■ Given entries:

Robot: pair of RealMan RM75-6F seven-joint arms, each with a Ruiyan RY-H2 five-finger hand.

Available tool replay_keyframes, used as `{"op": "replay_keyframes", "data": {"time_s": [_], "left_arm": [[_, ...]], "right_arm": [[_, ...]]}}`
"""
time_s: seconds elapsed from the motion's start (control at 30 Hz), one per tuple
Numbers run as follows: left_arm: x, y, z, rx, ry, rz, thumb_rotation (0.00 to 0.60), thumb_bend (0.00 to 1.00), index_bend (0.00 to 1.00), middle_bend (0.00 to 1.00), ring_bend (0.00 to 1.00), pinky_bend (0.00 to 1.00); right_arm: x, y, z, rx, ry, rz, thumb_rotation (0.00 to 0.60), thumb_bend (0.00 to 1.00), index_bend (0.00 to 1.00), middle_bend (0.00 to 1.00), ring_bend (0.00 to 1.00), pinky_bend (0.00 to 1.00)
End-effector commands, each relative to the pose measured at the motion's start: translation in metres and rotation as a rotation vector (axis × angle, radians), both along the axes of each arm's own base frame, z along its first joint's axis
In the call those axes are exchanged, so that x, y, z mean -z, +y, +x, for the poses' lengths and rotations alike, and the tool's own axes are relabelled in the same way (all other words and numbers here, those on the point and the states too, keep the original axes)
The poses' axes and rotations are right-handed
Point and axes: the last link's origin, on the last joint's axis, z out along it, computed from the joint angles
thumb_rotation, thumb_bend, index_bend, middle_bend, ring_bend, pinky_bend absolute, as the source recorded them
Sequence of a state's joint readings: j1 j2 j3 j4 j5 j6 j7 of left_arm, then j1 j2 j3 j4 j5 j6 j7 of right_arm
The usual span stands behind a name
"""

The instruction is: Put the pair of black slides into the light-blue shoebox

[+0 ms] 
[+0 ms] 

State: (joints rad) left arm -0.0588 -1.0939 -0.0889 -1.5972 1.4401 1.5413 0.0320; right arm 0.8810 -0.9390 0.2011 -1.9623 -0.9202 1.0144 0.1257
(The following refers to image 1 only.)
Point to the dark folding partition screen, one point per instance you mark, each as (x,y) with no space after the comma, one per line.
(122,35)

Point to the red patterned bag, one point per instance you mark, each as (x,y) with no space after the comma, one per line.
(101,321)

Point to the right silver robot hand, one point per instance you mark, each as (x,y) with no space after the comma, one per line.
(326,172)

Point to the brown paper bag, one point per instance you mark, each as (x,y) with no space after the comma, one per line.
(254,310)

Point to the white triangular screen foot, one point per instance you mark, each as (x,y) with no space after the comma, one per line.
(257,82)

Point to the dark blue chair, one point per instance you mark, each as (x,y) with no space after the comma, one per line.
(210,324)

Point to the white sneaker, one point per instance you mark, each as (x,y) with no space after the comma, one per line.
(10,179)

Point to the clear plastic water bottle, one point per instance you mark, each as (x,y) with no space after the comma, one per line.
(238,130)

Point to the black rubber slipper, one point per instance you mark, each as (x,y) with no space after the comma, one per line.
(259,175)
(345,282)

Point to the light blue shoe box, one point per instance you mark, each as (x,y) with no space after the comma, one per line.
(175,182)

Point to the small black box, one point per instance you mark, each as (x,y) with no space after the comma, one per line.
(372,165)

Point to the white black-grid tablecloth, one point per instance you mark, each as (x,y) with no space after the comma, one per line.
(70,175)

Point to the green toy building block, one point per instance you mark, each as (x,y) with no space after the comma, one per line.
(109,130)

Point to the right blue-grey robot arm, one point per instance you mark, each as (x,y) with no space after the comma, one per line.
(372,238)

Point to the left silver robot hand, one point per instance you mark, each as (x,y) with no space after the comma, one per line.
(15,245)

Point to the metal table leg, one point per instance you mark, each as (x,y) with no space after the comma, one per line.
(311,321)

...

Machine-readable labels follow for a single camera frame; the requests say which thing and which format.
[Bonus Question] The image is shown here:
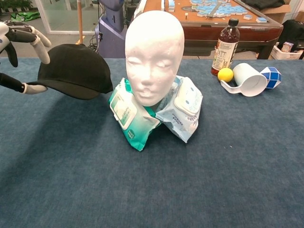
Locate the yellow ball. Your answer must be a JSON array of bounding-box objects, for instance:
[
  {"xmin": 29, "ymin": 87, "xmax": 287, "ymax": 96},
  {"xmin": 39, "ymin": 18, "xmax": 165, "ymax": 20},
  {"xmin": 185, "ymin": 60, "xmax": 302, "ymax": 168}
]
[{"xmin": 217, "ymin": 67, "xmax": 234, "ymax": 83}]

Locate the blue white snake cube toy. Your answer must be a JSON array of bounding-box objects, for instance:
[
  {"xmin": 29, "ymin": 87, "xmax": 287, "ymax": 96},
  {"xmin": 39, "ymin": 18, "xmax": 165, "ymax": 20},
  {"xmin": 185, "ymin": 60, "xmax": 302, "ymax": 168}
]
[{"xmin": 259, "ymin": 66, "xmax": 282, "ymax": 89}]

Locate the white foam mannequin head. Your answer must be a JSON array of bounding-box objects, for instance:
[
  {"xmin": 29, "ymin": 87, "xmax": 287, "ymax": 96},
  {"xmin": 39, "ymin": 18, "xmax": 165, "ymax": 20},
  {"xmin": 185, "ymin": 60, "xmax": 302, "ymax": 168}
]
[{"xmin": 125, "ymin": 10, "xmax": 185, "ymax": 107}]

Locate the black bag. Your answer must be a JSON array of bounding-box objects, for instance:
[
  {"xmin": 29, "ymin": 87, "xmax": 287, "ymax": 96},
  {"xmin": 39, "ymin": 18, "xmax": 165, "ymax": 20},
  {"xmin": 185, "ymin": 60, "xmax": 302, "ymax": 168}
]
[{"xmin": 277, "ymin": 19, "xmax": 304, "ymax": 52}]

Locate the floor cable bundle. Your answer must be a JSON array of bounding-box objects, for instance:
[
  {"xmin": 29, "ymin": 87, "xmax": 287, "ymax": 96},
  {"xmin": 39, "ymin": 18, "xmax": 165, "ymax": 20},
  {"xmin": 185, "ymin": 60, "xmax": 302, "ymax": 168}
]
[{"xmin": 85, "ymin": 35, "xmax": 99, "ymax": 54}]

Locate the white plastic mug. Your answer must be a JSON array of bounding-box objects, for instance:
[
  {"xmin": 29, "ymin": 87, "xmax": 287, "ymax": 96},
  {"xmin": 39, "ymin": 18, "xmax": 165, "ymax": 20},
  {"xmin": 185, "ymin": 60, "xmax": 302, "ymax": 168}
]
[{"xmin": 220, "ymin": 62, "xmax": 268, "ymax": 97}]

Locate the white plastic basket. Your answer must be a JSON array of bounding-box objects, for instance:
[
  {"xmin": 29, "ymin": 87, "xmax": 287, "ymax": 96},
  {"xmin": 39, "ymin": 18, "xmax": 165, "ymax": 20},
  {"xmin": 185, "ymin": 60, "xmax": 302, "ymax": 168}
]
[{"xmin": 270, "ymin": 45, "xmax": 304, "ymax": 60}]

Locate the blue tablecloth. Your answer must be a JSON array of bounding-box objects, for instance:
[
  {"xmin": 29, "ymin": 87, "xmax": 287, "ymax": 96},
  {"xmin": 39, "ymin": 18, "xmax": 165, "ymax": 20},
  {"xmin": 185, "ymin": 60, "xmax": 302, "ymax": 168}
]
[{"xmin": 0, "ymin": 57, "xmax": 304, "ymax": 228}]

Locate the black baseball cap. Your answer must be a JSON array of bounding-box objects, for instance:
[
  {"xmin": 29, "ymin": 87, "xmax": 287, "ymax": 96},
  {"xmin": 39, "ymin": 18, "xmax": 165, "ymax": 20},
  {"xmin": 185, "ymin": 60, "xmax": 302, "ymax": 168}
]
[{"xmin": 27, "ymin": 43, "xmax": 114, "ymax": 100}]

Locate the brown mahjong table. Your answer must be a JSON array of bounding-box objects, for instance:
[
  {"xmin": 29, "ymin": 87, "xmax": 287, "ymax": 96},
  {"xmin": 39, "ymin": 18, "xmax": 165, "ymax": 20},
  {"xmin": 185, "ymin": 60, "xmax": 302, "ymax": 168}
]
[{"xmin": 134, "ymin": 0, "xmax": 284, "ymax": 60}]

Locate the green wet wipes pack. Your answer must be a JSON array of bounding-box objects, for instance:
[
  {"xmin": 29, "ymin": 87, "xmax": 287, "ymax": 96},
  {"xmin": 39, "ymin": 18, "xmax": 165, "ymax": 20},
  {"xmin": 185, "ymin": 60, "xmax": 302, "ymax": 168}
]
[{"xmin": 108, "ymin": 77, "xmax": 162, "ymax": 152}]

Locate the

--

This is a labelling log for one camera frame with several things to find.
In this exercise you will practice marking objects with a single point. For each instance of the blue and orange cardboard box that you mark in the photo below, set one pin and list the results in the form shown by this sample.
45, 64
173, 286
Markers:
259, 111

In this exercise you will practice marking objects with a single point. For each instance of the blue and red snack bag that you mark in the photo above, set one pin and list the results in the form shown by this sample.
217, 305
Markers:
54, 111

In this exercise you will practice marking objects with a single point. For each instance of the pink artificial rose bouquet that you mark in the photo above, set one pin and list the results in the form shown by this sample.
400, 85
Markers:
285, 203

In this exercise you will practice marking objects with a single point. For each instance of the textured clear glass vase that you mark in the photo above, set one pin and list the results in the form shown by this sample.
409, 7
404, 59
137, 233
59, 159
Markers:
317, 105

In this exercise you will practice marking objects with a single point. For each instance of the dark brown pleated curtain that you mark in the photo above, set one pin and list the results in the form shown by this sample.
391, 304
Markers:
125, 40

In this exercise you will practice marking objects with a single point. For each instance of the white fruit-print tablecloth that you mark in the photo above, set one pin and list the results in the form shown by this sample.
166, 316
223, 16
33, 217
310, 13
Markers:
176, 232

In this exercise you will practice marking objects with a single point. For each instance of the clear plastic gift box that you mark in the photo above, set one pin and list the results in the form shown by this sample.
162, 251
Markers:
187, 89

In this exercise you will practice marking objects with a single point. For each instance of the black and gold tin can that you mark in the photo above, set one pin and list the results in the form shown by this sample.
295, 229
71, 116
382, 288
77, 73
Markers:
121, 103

■ Problem statement: In the material above, report how many lines hold the word "pair", and add nothing to the figure.

■ Written response: 2